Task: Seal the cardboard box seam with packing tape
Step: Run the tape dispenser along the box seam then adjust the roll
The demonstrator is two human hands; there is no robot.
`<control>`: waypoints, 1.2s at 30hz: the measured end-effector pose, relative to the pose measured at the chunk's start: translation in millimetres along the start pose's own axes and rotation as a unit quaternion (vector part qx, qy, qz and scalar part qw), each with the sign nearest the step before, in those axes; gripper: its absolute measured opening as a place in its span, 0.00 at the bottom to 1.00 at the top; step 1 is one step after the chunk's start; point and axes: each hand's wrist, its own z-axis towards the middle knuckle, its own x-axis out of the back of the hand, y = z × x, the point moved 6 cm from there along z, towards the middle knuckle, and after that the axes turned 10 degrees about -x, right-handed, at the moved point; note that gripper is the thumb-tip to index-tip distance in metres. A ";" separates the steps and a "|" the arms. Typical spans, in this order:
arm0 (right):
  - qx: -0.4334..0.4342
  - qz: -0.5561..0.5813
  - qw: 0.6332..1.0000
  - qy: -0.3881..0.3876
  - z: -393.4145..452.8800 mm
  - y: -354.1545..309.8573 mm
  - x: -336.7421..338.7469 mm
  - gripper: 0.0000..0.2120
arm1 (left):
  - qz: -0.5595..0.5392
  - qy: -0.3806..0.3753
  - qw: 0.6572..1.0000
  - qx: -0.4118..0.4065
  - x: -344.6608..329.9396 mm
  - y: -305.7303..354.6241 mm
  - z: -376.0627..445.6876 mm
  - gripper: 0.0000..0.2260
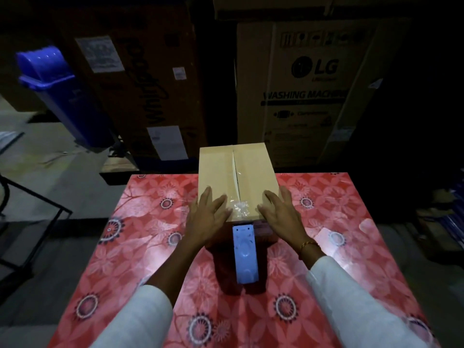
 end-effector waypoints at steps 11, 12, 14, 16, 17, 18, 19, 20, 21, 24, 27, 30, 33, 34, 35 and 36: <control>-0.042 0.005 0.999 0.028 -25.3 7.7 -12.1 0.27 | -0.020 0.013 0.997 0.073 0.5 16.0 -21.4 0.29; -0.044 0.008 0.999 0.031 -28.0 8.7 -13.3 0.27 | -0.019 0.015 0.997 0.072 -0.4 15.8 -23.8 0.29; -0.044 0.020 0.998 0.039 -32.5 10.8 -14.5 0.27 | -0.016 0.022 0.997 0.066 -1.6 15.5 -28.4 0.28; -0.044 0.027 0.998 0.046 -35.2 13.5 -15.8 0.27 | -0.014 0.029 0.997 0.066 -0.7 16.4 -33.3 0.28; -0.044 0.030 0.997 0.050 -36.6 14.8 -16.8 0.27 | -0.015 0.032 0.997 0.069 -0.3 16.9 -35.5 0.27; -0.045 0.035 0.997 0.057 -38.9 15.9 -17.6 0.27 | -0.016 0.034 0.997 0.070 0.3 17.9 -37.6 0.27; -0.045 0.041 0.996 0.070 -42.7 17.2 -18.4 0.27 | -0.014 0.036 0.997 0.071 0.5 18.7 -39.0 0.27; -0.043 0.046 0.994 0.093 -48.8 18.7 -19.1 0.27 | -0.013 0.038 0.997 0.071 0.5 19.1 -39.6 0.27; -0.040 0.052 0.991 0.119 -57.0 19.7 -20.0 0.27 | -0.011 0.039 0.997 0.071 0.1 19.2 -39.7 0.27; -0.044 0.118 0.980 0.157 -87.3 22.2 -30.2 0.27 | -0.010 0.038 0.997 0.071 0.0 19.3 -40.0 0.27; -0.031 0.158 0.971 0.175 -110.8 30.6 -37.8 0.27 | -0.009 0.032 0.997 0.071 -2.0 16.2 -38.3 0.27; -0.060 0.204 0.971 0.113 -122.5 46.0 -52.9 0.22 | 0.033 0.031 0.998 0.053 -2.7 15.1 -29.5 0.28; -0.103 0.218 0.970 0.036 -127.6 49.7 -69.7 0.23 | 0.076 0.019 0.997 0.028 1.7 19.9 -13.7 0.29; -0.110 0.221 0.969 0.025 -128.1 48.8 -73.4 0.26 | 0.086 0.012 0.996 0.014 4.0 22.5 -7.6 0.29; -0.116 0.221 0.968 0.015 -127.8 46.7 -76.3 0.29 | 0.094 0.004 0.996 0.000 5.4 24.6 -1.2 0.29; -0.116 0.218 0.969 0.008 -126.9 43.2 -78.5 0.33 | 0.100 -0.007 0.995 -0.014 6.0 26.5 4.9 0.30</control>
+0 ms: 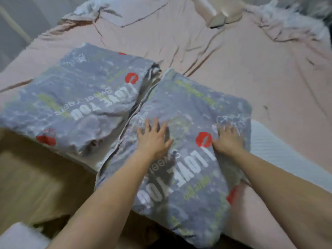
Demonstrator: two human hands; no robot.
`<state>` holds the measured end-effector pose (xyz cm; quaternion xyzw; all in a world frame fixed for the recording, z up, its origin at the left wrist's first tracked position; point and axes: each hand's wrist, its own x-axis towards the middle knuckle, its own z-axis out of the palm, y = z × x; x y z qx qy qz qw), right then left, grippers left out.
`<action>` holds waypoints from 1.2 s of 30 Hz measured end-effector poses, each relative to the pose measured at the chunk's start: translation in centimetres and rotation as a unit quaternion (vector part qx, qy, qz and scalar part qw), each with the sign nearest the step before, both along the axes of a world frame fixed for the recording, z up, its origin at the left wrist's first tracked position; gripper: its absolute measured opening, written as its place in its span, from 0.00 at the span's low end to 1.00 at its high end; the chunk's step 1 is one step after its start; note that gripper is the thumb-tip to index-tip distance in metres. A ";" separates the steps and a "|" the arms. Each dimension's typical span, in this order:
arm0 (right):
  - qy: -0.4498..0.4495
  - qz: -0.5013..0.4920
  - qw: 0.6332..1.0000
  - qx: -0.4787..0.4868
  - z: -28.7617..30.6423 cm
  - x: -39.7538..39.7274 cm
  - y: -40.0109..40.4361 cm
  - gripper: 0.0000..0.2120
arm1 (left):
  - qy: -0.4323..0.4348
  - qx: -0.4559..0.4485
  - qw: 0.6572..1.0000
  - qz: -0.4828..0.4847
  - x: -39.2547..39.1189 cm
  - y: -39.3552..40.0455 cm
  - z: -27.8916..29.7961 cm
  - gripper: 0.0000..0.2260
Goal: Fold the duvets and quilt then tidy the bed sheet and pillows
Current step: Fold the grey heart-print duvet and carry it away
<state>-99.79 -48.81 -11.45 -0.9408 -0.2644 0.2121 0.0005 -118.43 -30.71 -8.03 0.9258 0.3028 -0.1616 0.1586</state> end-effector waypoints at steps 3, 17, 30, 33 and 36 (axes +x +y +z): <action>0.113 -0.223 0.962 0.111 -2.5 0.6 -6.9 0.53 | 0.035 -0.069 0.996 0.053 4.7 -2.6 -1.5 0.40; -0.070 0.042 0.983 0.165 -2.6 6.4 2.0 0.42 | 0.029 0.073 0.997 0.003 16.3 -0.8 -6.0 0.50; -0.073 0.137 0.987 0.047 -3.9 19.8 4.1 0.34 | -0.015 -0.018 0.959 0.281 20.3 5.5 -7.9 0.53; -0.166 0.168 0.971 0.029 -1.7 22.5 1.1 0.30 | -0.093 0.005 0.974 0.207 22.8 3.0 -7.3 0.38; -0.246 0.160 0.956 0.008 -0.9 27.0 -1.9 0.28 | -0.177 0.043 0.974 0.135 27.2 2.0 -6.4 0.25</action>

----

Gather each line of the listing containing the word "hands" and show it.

◆ Expected output
The demonstrator is two human hands; there is no robot.
Demonstrator: two human hands; no robot.

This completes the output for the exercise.